Windows Home Server & Time Machine Fall Apart

Despite what Microsoft said, Windows Home Server and Leopard Time Machine won’t work together. You cannot use your Windows Home Server shared storage as a backup target for Time Machine. Microsoft had said they were a “great drive share for Time Machine”, so what happened?

Apple killed SMB (Windows Sharing) support for Time Machine, that’s what. So, basically, Time Machine can’t see the Windows Home Server shares… or any other PC drive shares. Support has been scaled back to AFP (Mac OS) file sharing only.

Worst of all, this means you can’t (as Apple announced) use your AirPort Extreme with the USB port as a Time Machine drive. AirPort Extreme, despite being all-Apple, uses SMB for file sharing (hence all the AirPort Disk software on PC and Mac… to sniff out the SMB share).

Insiders in Apple tell me the main reason was bugs… Time Machine crashed like crazy when using SMB. Having tested this, and stared at the constant kernel panics, I can certainly understand that. However, the good news is, AirPort Extreme could prompt Apple to restore this feature, now that Leopard is out, they have some time to fix it.

Of course, you can only help it happen with feedback… I’d advise you hit Apple where it hurts, in their product matrix, and ask for Time Machine to support AirPort Disk mode… the rest will follow naturally.

5 Responses

  1. Mac Leopard and WHS do NOT Play Nicely « MS Windows Home Server
  2. Jon
    Jon March 9, 2008 at 3:27 pm |

    iTimeMachine… check it out. It works great with any version of Windows, including Home Server.

    Reply
  3. Christopher Price
    Christopher Price March 12, 2008 at 8:25 am |

    iTimeMachine simply tells Time Machine on your Mac to ignore Apple’s whitelist of approved Time Machine storage devices… it does not make those unsupported devices work any better.

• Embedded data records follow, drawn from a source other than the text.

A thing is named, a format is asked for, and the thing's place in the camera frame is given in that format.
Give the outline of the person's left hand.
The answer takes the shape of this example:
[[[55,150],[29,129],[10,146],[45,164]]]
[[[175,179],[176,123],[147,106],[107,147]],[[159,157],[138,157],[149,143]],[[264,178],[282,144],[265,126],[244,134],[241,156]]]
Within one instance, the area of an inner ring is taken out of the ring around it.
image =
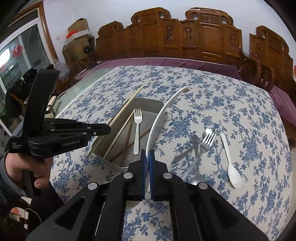
[[[46,158],[41,163],[31,156],[17,153],[8,153],[5,160],[6,172],[12,180],[20,183],[23,172],[31,171],[36,178],[34,186],[37,189],[43,189],[48,186],[52,165],[53,157]]]

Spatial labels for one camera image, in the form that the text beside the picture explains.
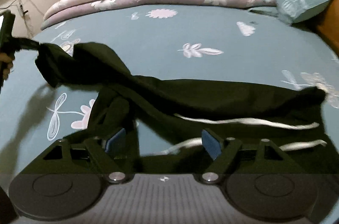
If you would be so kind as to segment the person left hand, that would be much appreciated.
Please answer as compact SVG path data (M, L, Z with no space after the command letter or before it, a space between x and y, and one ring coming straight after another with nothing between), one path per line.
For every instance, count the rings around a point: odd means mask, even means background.
M6 53L0 53L0 62L1 62L3 80L8 79L11 73L11 69L13 68L14 60L15 60L14 55L7 55Z

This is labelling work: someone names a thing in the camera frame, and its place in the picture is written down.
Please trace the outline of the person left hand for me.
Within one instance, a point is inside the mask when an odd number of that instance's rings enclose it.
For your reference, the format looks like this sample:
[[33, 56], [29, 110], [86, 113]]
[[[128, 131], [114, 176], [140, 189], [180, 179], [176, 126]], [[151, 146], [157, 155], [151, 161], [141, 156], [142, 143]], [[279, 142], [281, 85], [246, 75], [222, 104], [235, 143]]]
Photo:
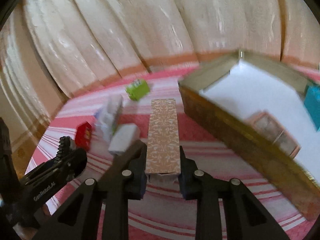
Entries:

    This has to be the number one misconception with iTimeMachine, as everyone thinks it’s a godsend. It’s not, it’s just a program that makes a one-line edit to a settings file, and tells Time Machine to back up to any mounted drive it can.

    Just because Time Machine then says it’s backing up properly to WHS, doesn’t mean it is. And, most of the time, Time Machine will even balk errors out telling you that it isn’t working.

    Reply
  4. Maximiliam
    Maximiliam July 7, 2009 at 2:16 am |

    I did the following:

    “defaults write com.apple.systempreferences TMShowUnsupportedNetworkVolumes 1”
    Type the above in Terminal. That will enable network volumes in time machine. It’s what iTimeMachine did.

    I’m now using my Airport Extreme with a USB hdd for TimeMachine and it is working. I used TimeMachine when I upgraded the hdd in my MacBook.

    I’m also testing to use my WHS as backup, so far no problems.

    BR//Max

    Reply
  5. Christopher Price
    Christopher Price July 8, 2009 at 12:07 am |

    Maximiliam, the problems occur when you try to restore. With a WHS box, the risk is minimal/non-existent. But, with AirPort Extreme, there is a high risk of write buffers being overrun. AP Extreme, unlike Time Capsule, does not have the technology to go back and re-request packets.

    I’ve run into this bug myself, so I can confirm Apple’s technical rational. Problem is, even if they couldn’t patch the firmware (debatable), they should have made the right business decision and offered people a swap-out program. Instead, they illegally brushed their warranty obligations under the rug.

    Still, your data protections is more important than that. Don’t backup to an AirPort Extreme. It’s just not worth it when you want to do a restore… only to find your files are actually corrupted.